Why are any materials transparent?

Why are any materials transparent? — MZ, Peligna, Italy

Because light is an electromagnetic wave, it is emitted and absorbed by electric charges. For an electric charge to emit light it must move—in fact, the charge must accelerate. For an electric charge to absorb light it must also move—it must also accelerate. However, there are many materials that do not have mobile electric charges. For example, while all electric insulators have electric charges in them, those electric charges can’t move long distances. The electric charges in many electric insulators can’t even move enough to absorb light and the light simply passes right through them. They are transparent.

How do windmills work to generate electricity?
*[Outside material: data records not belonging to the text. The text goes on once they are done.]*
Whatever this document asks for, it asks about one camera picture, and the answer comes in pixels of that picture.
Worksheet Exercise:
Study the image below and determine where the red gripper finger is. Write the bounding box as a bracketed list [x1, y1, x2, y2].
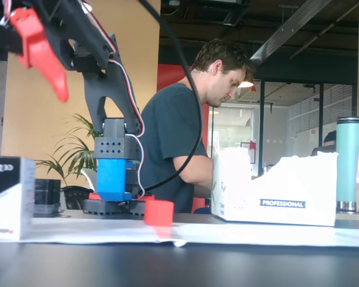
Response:
[9, 7, 69, 103]

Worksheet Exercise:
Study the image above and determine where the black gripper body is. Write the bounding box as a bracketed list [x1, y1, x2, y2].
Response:
[0, 0, 59, 57]

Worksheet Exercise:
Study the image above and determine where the green potted palm plant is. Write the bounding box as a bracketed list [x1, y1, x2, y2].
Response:
[35, 112, 98, 188]

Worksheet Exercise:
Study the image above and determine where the man in dark t-shirt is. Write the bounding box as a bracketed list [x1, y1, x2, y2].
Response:
[137, 38, 255, 213]

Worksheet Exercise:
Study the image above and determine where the red cube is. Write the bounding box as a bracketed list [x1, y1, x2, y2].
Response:
[143, 199, 175, 227]

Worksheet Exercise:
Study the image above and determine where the grey steel ceiling beam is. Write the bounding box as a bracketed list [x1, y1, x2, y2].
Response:
[250, 0, 336, 65]

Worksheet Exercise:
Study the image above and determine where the white paper sheet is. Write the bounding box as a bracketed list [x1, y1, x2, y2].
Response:
[0, 216, 359, 248]

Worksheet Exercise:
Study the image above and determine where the white open cardboard box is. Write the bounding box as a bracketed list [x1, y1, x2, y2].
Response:
[211, 146, 339, 227]

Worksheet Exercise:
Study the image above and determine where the dark-haired person head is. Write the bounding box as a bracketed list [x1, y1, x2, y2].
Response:
[323, 130, 337, 147]

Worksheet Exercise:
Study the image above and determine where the teal steel tumbler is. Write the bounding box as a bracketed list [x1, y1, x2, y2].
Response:
[336, 116, 359, 212]

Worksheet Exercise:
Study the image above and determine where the red white black servo wire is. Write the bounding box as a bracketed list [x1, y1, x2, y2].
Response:
[77, 0, 146, 200]

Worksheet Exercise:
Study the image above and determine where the thick black cable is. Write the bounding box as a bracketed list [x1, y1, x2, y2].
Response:
[137, 0, 203, 192]

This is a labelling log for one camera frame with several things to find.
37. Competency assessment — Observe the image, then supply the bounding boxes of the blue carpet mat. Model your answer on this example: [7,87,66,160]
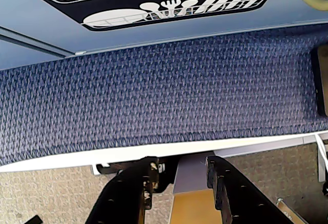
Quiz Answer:
[0,25,328,167]

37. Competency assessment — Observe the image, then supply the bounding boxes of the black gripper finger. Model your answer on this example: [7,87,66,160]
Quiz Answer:
[86,156,159,224]
[206,156,308,224]

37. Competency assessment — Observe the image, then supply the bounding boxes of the blue toy kitchen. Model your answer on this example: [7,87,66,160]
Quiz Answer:
[0,0,328,70]

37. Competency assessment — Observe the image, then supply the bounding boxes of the gray table leg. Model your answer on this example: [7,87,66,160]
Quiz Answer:
[171,156,218,224]

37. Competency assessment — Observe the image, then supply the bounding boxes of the dishwasher door with rack print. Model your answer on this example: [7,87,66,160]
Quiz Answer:
[0,0,328,55]

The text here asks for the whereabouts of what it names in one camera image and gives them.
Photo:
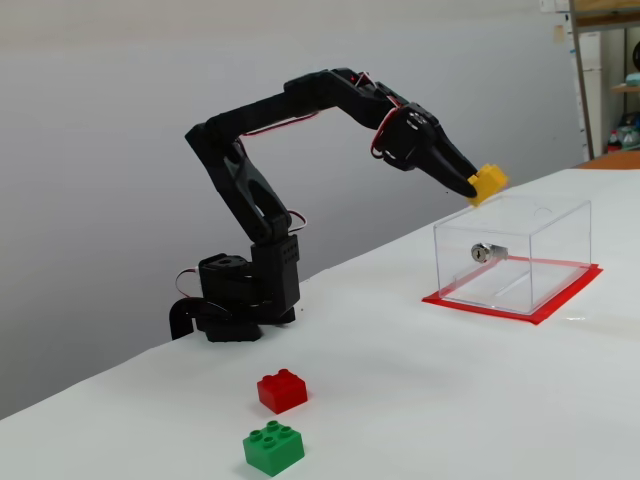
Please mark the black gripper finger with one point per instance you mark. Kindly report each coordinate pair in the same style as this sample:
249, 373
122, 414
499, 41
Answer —
455, 156
445, 175

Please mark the yellow lego brick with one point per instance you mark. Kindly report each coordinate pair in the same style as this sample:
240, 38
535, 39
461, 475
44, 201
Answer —
490, 184

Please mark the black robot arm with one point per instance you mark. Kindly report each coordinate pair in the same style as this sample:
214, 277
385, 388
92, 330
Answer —
240, 175

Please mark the silver box lock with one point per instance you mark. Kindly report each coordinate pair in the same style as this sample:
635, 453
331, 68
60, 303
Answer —
481, 253

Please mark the transparent plastic box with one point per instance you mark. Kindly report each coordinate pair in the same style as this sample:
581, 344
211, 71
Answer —
555, 260

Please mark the red lego brick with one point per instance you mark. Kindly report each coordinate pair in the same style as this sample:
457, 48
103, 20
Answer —
282, 395

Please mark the green lego brick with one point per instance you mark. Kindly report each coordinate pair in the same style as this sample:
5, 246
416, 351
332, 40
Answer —
272, 452

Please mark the red base mat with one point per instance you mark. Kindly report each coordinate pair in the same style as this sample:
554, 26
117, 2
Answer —
480, 309

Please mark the white cabinet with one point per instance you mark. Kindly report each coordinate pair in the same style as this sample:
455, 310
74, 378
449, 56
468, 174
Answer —
592, 100

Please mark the red capped bottle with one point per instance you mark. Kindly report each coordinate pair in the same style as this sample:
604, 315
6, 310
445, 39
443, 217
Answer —
614, 144

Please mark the tan paper note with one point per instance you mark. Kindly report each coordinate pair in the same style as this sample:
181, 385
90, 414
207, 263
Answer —
558, 34

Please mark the orange wooden table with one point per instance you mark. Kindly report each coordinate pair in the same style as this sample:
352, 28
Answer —
615, 161

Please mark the wooden shelf board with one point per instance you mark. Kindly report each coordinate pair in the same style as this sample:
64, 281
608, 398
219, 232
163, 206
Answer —
627, 89

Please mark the teal bundle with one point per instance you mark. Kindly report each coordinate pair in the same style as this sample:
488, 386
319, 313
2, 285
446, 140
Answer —
634, 80

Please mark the black table clamp base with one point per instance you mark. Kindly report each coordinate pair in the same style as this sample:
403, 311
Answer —
180, 320

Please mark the metal shelf post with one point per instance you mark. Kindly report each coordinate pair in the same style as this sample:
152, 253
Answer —
580, 75

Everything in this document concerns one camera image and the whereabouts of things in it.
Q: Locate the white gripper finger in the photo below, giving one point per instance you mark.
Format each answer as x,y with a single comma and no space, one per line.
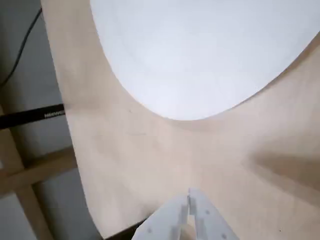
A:
165,222
207,222

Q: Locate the white paper plate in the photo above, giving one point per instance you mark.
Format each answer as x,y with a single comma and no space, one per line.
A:
200,50

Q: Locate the black bar with white lettering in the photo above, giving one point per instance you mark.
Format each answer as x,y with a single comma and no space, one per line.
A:
25,118

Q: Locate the light wooden frame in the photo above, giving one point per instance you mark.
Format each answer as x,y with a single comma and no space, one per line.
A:
22,175

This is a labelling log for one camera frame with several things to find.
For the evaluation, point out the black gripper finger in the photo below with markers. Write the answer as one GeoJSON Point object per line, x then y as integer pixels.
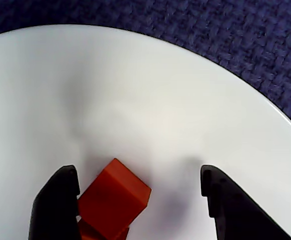
{"type": "Point", "coordinates": [55, 212]}
{"type": "Point", "coordinates": [230, 212]}

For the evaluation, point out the small red cube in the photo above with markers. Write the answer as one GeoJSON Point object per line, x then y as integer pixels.
{"type": "Point", "coordinates": [90, 234]}
{"type": "Point", "coordinates": [115, 192]}

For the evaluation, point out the white round plate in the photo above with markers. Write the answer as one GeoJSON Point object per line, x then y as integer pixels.
{"type": "Point", "coordinates": [148, 100]}

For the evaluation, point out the blue woven cloth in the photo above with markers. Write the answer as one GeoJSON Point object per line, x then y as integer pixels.
{"type": "Point", "coordinates": [210, 30]}

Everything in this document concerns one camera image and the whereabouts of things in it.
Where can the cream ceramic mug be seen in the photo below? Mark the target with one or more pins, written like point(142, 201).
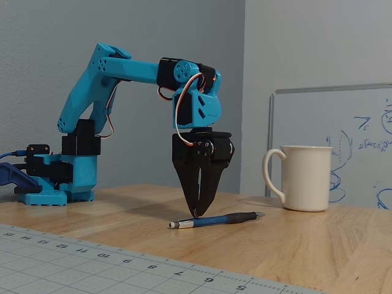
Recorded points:
point(306, 177)

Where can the dark blue table clamp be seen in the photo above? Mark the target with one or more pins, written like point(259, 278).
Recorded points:
point(15, 177)

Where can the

How do windmills work to generate electricity? — KT, Aurora, Ontario

Windmills extract energy from the wind by rotating as the wind twists them. Whenever an object rotates in the same direction as the torque (the twist) being exerted on it, mechanical work is done on that object. In this case, wind exerts a torque on the windmill’s blades and they rotating in the direction of that torque, so the wind is doing work on the blades. Work is the mechanical transfer of energy, so the wind is transferring some of its energy to the blades.

The blades don’t keep this newly acquired energy. Instead, they do work on a generator. The generator, which consists of a rotating magnet that spins within stationary coils of wire, uses this energy to generate electricity. The amount of power that a windmill generates depends on the wind speed and the windmill’s size, but large windmills can generate in excess of a million watts of electric power.

How much electric current is there in an automobile spark plug?

How much electric current is there in an automobile spark plug? — DG, Brooklyn, NY

Without measuring it directly, I would guess that the current passing through a spark plug during a spark is about 10 milliamperes. I base that guess both on a calculation—assuming sensible values for the energy, voltage, and duration of the spark—and on my experience with electric sparks. If I have a chance to measure the current directly—I have the equipment but not the time—I’ll put a more specific value here.

How do fruit machines work? Do they operate on a fixed mathematical model which …

How do fruit machines work? Do they operate on a fixed mathematical model which governs payouts using probability or are they totally random? — TS, Norfolk, UK

I assume that you are referring to the gambling machines that spin several wheels when you pull a lever and that pay you amounts that depend on the patterns of symbols that show on the faces of the wheels when they stop. While the final arrangement of symbols that appear on such a machine when it stops is entirely random, the patterns that pay and the amounts they pay are calculated to ensure a slight financial advantage for the house. The mathematics of probability is well developed for such gambling machines and it’s relatively simple to determine what fraction of your money you should expect to lose if you play the game for a very long time. If you do play long enough to sample the full statistics of the game, you are certain to lose money. It’s only if you play briefly that you can take advantage of statistical fluctuations to leave with more money than you had when you started.